Role of the p16 tumor suppressor gene in cancer.

Since its discovery as a CDKI (cyclin-dependent kinase inhibitor) in 1993, the tumor suppressor p16 (INK4A/MTS-1/CDKN2A) has gained widespread importance in cancer. The frequent mutations and deletions of p16 in human cancer cell lines first suggested an important role for p16 in carcinogenesis. This genetic evidence for a causal role was significantly strengthened by the observation that p16 was frequently inactivated in familial melanoma kindreds. Since then, a high frequency of p16 gene alterations were observed in many primary tumors. In human neoplasms, p16 is silenced in at least three ways: homozygous deletion, methylation of the promoter, and point mutation.

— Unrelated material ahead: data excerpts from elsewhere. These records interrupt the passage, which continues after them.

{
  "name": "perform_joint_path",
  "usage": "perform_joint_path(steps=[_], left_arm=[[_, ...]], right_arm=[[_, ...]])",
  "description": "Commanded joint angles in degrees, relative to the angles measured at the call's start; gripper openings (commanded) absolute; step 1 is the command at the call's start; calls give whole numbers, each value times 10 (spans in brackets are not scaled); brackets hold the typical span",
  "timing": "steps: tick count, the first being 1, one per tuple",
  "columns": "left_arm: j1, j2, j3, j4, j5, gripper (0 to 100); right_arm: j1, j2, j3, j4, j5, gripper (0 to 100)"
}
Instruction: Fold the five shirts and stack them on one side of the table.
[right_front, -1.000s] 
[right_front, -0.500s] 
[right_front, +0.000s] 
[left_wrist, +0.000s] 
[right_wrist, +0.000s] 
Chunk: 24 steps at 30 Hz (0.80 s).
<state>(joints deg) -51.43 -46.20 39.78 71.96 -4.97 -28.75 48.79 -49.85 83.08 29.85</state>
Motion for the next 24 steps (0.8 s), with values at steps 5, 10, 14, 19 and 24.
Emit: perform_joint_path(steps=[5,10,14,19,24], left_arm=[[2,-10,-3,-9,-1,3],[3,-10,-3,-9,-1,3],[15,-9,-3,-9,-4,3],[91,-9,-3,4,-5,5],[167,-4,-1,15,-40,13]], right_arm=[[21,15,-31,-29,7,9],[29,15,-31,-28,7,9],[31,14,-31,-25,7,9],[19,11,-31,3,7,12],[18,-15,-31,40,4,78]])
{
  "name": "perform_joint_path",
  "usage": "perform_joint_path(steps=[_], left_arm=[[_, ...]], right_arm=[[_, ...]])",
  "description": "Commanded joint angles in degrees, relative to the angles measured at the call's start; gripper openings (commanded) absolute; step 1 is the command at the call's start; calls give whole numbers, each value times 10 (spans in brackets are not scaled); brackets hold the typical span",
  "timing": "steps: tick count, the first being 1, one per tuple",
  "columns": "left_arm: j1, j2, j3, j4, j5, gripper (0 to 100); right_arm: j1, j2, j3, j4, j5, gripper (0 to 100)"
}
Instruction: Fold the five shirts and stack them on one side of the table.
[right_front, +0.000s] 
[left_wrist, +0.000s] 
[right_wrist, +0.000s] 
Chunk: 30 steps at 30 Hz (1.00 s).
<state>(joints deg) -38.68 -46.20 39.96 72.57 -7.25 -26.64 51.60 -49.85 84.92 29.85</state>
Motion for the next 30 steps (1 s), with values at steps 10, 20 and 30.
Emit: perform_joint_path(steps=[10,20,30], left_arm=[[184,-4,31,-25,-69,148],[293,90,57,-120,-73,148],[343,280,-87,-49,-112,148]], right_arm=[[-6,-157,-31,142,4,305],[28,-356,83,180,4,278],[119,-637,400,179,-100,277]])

The first two mechanisms comprise the majority of inactivation events in most primary tumors. Additionally, the loss of p16 may be an early event in cancer progression, because deletion of at least one copy is quite high in some premalignant lesions. p16 is a major target in carcinogenesis, rivaled in frequency only by the p53 tumor-suppressor gene. Its mechanism of action as a CDKI has been elegantly elucidated and involves binding to and inactivating the cyclin D-cyclin-dependent kinase 4 (or 6) complex, and thus renders the retinoblastoma protein inactive. This effect blocks the transcription of important cell-cycle regulatory proteins and results in cell-cycle arrest. Although p16 may be involved in cell senescence, the physiologic role of p16 is still unclear. Future work will focus on studies of the upstream events that lead to p16 expression and its mechanism of regulation, and perhaps lead to better therapeutic strategies that can improve the clinical course of many lethal cancers.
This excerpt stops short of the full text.